In the past, both Sessions and Grassley have worked together to bring legislations on H-1B visas that badly hit Indian IT companies. The Office of Special Counsel for immigration related unfair employment practices is an office within the Justice Department which would be headed by Sessions if he is confirmed by the US Senate. The Office enforces the anti-discrimination provisions of the Immigration and Nationality Act.
"While the office is designed to protect foreign nationals with employment visas from discrimination, it is also charged with ensuring that American workers are not discriminated against in the workplace. Many US workers advocate that the layoff of American workers and the replacement by cheaper, foreign, H-1B workers constitutes de facto nationality based discrimination against American workers," Grassley said.
"The Obama administration has failed to protect American workers here. Will you, this is my question, will you be more aggressive in investigating the abuses of these visa programmes?" he asked. "I believe this has been an abuse. And I have been pleased to support your legislation and some others too, that others have produced that I believe could be helpful. It needs to be addressed," Sessions said.
Describing Sessions as a vocal champion for American workers, Grassley said many American workers are being laid off and replaced by cheaper foreign labour imported through some of the US visa programmes.
Sessions, Grassley and Senator Dick Durbin in the past had co-sponsored a Bill that would reform H-1B visa programmes by ensuring that qualified American workers are considered for high-skilled job opportunities before those jobs can be offered to foreign nationals. "It also prohibit a company from hiring H-1B employees if they employ more than 50 people and more than 50 per cent of their employees are H-1B or L-1 visa holders," he said.
Despite a hefty hike in fees of US H-1B and L-1 visas, there has been no drop in number of applications from India and the country continues to be the highest recipient of H-1B visas, the highest US official in Washington dealing with international visa issues said here last August.
“Indian citizens receive almost 70 percent of all the H-1B visas issued worldwide,” Michele Bond, US Assistant Secretary of State for Consular Affairs, said during a media interaction here.
“Overwhelmingly, Indian applicants are the ones who are successful in qualifying for these visas,” she said.As for L-1 visas, she said that Indian citizens received around 30 percent of all such visas issued.The US doubled the visa fees to $4,000 for H-1B and to $4,500 for L-1 at the end of last year.
Indian IT bellwethers have most of their employees working on site holding H-1B visas.Bond said that in US fiscal year 2015 (October 1, 2014 to September 30, 2015), more than H-1B visas were issued to Indian citizens.“This is a priority for us because we are part of a bilateral India and US effort to grow their economic and commercial ties,” she said.
Asked if there has been any move to revisit the issue of hike in visa fees, she said: “These specific visas where the fees changed — the H and L visas — we have seen no drop in the number of applications for those visas, no lessening of interest in obtaining those visas.

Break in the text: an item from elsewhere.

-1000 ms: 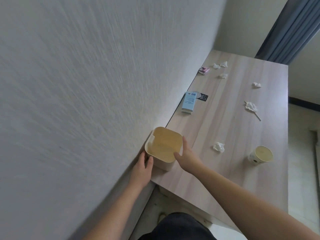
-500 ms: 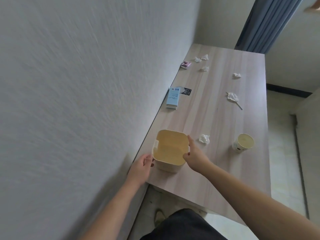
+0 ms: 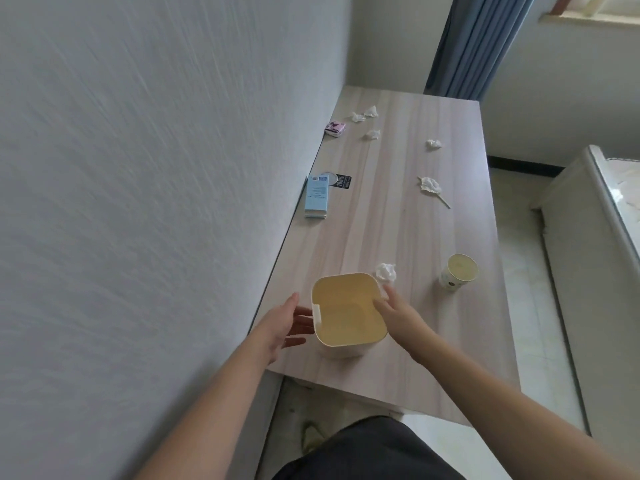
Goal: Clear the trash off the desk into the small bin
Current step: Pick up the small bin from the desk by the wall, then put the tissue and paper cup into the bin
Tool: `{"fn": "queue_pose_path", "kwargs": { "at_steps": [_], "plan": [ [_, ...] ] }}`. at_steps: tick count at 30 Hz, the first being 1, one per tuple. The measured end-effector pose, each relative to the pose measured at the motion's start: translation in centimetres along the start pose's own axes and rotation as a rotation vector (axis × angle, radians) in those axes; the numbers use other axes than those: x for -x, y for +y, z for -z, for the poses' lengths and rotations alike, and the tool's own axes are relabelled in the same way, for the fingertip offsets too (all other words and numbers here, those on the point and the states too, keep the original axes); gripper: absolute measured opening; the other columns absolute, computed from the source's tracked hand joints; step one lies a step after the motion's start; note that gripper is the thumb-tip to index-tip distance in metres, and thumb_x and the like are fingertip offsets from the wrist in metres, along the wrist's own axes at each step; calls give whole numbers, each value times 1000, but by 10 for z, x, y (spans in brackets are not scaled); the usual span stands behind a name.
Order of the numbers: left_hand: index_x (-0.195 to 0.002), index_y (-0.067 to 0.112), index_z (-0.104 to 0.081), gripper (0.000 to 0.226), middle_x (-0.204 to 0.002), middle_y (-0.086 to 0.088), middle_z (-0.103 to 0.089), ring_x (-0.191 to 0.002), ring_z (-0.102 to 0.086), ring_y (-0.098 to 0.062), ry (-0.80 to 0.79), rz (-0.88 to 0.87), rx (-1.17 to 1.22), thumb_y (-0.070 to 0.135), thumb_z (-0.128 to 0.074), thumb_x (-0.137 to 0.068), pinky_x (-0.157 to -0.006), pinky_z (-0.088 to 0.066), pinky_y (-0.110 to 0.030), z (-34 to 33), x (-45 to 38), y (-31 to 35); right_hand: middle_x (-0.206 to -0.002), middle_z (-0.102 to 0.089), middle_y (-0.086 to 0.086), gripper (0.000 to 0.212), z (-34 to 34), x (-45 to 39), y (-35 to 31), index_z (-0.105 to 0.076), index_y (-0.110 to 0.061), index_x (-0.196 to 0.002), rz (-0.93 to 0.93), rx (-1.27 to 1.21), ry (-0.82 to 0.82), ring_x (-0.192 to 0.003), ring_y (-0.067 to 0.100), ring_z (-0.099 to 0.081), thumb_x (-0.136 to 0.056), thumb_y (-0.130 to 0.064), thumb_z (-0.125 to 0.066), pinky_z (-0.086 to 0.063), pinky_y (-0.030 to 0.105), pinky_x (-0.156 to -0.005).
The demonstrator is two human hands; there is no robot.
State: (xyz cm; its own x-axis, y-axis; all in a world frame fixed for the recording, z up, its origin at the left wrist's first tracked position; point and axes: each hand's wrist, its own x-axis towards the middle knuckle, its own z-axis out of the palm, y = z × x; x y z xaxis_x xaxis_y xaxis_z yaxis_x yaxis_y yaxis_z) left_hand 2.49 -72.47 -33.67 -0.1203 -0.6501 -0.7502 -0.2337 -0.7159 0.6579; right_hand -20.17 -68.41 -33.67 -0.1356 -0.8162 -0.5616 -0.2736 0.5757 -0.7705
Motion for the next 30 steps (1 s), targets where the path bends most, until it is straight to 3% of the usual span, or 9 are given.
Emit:
{"fn": "queue_pose_path", "kwargs": {
  "at_steps": [2, 4, 7, 10, 16, 19, 24, 28, 30],
  "plan": [
    [-103, 9, -70, 60, -93, -9, -78, -93, -73, -23, -42, 8, -32, 57, -33, -98, -89, -55, -41, 0, -1, 0, -125, -61, -11, 44, -1, 3, 0, -55, -38, -124, -56, -87, -33, -120, 15, -52, -84, -52, -43, -40, 41, -105],
    [-104, 12, -70, 58, -96, -7, -77, -94, -72, -21, -76, -19, -103, 61, -40, -94, -89, -55, -40, -3, -4, -2, -115, -64, -8, 48, 0, 6, -1, -62, -33, -113, -76, -143, -17, -115, 16, -54, -75, -54, -43, -39, 44, -106],
    [-108, 14, -64, 49, -102, -6, -74, -96, -70, -19, -113, -68, -225, 59, -55, -88, -89, -55, -39, -10, -8, -3, -111, -68, -2, 37, 5, 11, 3, -64, -28, -110, -122, -272, 37, -110, 20, -58, -91, -43, -36, -41, 44, -104],
    [-108, 15, -61, 42, -105, -10, -71, -97, -67, -23, -111, -61, -271, 51, -62, -87, -89, -56, -39, -23, -10, -8, -110, -69, -2, 36, 12, 16, 10, -64, -29, -110, -149, -311, 59, -107, 18, -60, -96, -40, -33, -43, 42, -103],
    [-114, 8, -58, 35, -109, -21, -67, -88, -62, -30, 14, -64, 15, 35, -59, -91, -85, -54, -46, -41, -6, -6, -113, -66, -4, 27, 27, 11, 18, -64, -27, -104, -137, -461, -3, -107, 15, -61, -98, -37, -40, -50, 35, -88],
    [-106, 11, -59, 25, -110, -23, -66, -88, -61, -31, 84, -100, 78, 30, -60, -90, -90, -52, -52, -44, 4, -1, -115, -66, -5, 29, 34, 0, 20, -60, -26, -115, -132, -478, -33, -107, 17, -63, -95, -42, -46, -51, 40, -94],
    [-112, 8, -59, 32, -104, -17, -67, -88, -63, -31, 132, -91, 194, 30, -62, -90, -84, -54, -46, -44, 19, 5, -119, -64, -2, 34, 54, -29, 39, -55, -29, -127, -62, -240, 78, -108, 13, -59, -96, -32, -42, -45, 37, -98],
    [-120, 5, -61, 51, -115, -21, -68, -97, -66, -34, 82, -66, 328, 37, -70, -81, -86, -57, -44, -36, 31, 2, -111, -65, 9, 36, 66, -60, 33, -55, -29, -128, 7, -40, 139, -84, 19, -60, -94, -23, -43, -43, 26, -66],
    [-121, 4, -62, 60, -117, -23, -68, -100, -65, -35, 68, -74, 407, 40, -74, -74, -86, -57, -42, -33, 36, -3, -115, -61, 3, 39, 66, -80, 26, -51, -27, -132, 78, 149, 99, -88, 17, -58, -95, -23, -44, -42, 27, -70]
  ]
}}
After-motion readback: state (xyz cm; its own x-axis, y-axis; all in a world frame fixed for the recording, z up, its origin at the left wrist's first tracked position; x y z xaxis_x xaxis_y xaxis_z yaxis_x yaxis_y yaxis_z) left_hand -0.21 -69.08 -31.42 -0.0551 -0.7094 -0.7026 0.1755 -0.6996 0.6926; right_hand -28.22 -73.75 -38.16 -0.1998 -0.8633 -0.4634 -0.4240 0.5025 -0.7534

It was a legislative change, so we were implementing that law.”
Bond came to India to attend the annual bilateral consular dialogue that was held here on Monday during which issues like facilitating tourism and business and other travel between the two countries, visa assessing, protection of US citizens in India, transparent international adoption, and preventing international parental child abduction cases were discussed.
While she led the US delegation, P. Kumaran, Joint Secretary (Consular, Passport, Visa) in the Ministry of External Affairs, headed the Indian side.